** Provided material **
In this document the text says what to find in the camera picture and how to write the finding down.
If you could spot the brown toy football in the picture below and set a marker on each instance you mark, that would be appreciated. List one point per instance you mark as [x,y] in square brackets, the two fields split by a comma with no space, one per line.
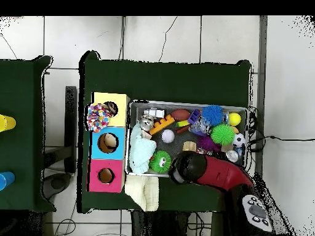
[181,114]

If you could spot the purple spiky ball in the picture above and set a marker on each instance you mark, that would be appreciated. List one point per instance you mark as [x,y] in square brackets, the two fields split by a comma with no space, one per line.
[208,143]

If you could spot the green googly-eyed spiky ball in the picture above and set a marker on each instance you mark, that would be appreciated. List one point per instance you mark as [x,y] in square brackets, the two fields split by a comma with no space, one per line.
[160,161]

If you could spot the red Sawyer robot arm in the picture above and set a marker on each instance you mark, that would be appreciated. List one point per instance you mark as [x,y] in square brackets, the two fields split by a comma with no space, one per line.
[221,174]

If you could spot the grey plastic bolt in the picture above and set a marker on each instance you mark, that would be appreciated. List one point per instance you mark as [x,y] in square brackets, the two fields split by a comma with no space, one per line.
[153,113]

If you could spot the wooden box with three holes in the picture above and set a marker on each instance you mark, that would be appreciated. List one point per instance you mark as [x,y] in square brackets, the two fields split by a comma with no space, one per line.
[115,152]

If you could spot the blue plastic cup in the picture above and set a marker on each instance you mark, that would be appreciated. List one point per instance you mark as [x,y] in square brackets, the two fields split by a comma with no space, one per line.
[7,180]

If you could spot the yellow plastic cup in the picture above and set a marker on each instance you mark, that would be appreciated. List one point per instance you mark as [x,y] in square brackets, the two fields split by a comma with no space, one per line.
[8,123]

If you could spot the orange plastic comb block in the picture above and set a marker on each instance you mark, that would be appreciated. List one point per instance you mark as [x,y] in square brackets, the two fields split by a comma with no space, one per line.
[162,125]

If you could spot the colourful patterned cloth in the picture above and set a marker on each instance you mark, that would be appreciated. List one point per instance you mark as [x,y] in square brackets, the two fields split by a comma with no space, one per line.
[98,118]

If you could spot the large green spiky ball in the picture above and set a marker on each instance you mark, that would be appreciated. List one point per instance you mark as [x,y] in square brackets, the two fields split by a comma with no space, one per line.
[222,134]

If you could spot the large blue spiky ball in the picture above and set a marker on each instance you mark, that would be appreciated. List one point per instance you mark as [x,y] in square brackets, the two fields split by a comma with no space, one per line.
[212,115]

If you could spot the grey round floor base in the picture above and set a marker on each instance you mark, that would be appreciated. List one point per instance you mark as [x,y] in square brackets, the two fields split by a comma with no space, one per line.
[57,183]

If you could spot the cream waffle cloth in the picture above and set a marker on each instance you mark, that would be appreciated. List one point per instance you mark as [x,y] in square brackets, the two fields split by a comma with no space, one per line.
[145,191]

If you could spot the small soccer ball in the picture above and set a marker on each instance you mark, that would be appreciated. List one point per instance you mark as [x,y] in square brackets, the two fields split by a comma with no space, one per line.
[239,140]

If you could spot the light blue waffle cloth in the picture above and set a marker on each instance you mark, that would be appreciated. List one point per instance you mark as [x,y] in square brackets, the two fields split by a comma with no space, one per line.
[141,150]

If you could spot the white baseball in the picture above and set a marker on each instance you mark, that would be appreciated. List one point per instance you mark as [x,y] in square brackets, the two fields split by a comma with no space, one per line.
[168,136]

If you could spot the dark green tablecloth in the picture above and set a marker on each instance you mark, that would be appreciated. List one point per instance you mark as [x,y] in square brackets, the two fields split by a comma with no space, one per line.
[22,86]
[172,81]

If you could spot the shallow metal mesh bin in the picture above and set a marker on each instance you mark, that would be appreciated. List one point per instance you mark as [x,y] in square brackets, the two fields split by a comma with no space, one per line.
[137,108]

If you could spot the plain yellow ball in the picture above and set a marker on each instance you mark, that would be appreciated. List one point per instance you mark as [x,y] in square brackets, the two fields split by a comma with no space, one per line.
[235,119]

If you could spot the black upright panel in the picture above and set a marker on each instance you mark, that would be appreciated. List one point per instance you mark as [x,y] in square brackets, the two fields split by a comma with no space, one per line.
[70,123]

--

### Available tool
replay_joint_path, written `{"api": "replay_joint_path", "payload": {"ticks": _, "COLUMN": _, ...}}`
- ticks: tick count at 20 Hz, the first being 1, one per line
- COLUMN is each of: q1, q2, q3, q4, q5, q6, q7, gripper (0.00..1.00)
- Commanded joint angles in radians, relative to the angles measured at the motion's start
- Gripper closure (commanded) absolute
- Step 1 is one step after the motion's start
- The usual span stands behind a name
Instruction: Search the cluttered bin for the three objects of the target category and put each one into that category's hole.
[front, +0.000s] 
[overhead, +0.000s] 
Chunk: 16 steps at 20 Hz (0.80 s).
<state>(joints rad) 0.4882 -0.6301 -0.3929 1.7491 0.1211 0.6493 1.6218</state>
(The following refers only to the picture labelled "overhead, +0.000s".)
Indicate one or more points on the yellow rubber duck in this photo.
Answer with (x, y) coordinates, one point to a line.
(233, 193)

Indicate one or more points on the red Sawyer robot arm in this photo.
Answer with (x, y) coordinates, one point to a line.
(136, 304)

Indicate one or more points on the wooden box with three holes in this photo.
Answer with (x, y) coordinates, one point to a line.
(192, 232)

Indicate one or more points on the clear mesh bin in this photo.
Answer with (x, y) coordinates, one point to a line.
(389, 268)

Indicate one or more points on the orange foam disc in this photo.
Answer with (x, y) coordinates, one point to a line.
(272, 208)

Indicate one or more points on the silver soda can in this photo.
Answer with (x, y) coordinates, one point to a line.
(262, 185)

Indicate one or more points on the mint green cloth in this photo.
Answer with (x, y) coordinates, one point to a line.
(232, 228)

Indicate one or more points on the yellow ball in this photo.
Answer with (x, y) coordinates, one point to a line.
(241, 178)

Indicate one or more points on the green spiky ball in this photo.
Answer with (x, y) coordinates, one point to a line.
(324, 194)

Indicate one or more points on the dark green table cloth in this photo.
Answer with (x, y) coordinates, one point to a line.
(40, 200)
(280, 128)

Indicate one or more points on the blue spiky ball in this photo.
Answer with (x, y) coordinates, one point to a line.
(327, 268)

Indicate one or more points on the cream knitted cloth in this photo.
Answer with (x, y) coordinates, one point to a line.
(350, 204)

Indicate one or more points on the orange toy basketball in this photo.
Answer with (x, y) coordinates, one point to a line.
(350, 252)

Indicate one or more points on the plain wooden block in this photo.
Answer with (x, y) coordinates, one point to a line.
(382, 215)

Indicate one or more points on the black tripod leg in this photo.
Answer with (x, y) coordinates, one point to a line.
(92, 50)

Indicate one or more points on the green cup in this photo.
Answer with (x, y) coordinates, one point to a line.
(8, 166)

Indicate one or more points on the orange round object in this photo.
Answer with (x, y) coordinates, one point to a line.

---

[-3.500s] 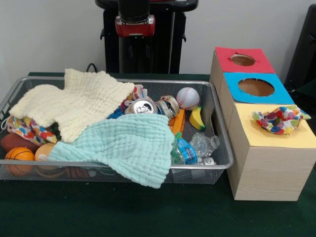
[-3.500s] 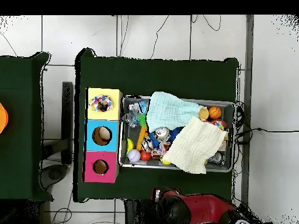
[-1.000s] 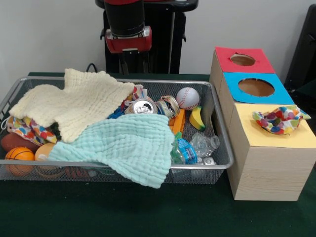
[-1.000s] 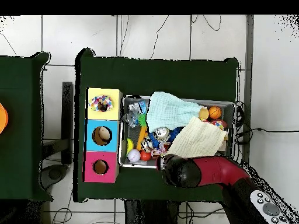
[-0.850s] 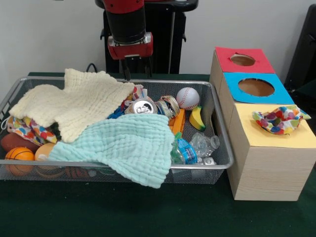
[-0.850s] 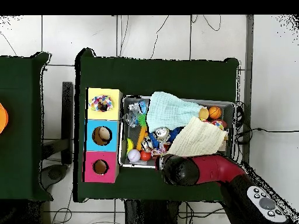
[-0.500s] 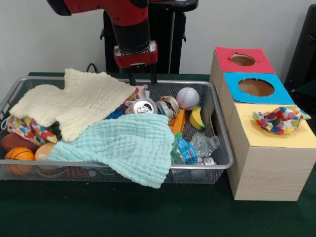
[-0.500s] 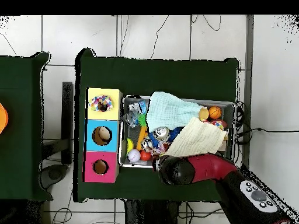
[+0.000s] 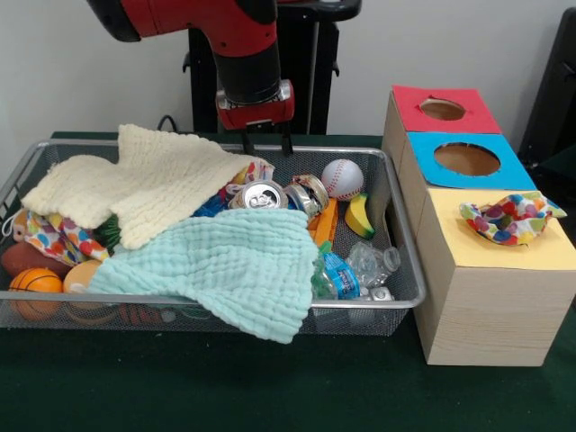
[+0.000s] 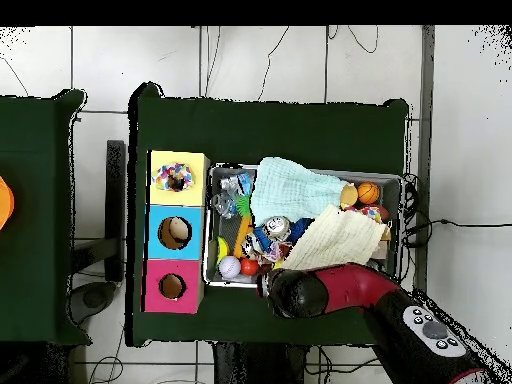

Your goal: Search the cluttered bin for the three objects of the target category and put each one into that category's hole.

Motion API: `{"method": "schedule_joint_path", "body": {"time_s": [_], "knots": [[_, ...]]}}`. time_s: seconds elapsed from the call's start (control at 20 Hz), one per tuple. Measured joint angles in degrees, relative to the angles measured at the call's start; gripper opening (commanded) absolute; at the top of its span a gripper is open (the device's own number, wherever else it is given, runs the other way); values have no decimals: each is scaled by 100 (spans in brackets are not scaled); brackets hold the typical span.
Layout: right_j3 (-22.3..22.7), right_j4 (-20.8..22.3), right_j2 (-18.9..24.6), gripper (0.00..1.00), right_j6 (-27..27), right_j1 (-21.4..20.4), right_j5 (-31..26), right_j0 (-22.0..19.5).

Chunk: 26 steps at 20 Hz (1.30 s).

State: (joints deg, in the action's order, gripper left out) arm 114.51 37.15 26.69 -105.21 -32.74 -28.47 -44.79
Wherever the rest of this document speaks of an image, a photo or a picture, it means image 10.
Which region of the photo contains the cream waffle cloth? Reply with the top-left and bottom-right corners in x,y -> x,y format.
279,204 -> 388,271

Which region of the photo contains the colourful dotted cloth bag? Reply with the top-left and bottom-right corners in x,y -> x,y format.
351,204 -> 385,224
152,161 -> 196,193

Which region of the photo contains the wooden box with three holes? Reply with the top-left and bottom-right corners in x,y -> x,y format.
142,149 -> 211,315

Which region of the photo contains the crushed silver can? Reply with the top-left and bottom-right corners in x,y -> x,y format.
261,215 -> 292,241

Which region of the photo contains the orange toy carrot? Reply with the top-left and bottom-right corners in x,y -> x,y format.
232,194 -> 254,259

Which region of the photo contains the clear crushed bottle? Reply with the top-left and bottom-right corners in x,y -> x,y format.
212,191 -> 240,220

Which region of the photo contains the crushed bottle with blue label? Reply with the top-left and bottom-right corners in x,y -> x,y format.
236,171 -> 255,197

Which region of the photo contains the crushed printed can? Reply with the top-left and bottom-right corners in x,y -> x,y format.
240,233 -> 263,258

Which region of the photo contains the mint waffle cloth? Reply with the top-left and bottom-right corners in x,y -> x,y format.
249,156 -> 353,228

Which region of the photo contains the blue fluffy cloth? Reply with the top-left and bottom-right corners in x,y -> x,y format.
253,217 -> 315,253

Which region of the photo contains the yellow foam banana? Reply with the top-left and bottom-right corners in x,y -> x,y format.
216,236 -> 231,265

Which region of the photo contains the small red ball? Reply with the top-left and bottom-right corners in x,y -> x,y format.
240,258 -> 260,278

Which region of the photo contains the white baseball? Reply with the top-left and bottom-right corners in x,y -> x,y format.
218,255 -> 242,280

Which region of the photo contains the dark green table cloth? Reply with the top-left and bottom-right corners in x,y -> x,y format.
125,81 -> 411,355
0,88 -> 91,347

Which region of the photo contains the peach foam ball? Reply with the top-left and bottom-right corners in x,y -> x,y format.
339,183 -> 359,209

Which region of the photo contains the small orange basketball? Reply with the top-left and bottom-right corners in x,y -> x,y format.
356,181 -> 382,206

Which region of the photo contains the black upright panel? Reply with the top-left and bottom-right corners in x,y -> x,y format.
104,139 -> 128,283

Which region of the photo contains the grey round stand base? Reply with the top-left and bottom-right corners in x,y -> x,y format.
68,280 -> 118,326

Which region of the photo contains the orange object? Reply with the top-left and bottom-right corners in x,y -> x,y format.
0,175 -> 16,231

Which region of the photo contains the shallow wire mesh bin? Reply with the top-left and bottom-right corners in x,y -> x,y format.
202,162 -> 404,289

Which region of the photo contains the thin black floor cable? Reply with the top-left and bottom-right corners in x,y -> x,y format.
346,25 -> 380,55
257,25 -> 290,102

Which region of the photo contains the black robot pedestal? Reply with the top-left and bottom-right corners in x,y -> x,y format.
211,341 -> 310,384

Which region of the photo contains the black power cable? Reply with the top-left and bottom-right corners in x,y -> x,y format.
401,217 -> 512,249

** What to work on **
Please copy each line of the material that has the string "joints" somewhere in it.

** Solution for this problem **
<state>(joints rad) 0.4882 -0.6301 -0.3929 1.7491 0.1211 0.6493 1.6218</state>
State: (joints deg, in the action's order, gripper left out) arm 114.51 37.15 26.69 -105.21 -32.74 -28.47 -44.79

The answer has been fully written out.